In a video presentation of the outlook posted last week, meteorologist Gina Palma explained that the higher risk is also tied to "increased fine fuel loads" such as grass, shrubs and trees that grew after back-to-back wet winters. The outlooks could change, but she said the agency is still "expecting a busier fire season and potentially a longer fire season this year" within the Great Basin region of Utah, Idaho and Nevada.

That's why fire safety may matter more this summer.

"A simple mistake can cause a lifetime of consequences for firefighters, for residents, for habitat and the wildlife," said Chris Delaney, state fire management officer for Utah's Bureau of Land Management office. "Just take an extra second before going out on your public lands."

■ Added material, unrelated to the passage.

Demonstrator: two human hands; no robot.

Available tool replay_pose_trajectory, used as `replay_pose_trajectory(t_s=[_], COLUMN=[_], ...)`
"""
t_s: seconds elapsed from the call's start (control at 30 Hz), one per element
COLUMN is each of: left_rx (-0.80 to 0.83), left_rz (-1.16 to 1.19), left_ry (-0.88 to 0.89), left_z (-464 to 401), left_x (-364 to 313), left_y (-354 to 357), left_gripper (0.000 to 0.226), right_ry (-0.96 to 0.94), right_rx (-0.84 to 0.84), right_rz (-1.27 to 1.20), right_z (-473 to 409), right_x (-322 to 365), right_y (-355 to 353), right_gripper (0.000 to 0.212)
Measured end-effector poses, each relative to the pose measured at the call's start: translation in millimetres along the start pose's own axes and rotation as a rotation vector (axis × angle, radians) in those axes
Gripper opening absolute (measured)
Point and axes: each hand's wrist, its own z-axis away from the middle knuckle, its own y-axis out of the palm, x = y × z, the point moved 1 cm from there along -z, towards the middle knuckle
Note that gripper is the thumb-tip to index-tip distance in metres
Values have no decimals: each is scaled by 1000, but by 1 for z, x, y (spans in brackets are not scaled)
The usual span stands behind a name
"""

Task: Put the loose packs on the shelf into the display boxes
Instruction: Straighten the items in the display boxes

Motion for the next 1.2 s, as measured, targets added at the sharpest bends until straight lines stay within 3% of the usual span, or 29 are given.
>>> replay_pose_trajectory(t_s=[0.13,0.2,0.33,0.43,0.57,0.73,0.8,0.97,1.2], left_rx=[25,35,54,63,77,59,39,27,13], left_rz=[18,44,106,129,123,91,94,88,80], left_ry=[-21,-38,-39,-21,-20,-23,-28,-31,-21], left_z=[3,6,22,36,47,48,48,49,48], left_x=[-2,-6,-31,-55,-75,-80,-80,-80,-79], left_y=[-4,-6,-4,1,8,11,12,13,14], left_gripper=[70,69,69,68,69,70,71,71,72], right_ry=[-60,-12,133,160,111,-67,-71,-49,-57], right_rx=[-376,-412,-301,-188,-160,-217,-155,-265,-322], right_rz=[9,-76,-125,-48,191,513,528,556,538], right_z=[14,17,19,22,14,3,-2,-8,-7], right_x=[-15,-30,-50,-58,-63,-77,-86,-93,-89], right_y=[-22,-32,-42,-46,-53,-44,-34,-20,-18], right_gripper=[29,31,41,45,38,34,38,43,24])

Gov. Cox and other officials gather to bring awareness to the potential of fires during a press conference at This Is The Place Heritage Park in Salt Lake City on Monday.
Gov. Cox and other officials gather to bring awareness to the potential of fires during a press conference at This Is The Place Heritage Park in Salt Lake City on Monday. (Photo: Scott G Winterton, Deseret News)

Utah Fire Sense lists a handful of tips that can help reduce fire starts:

  • Keep all vehicles, including off-highway vehicles, off of dry vegetation and make sure no chains are dragging.
  • Completely extinguish fires before leaving a campsite.
  • Find a "suitable" target shooting backdrop that is away from rocks and dry grass.
  • Keep Chinese lanterns, sky candles, fire balloons and sky lanterns away from any dry vegetation.
  • Fireworks are allowed from July 2 to July 5, and from July 22 to July 25 in approved areas.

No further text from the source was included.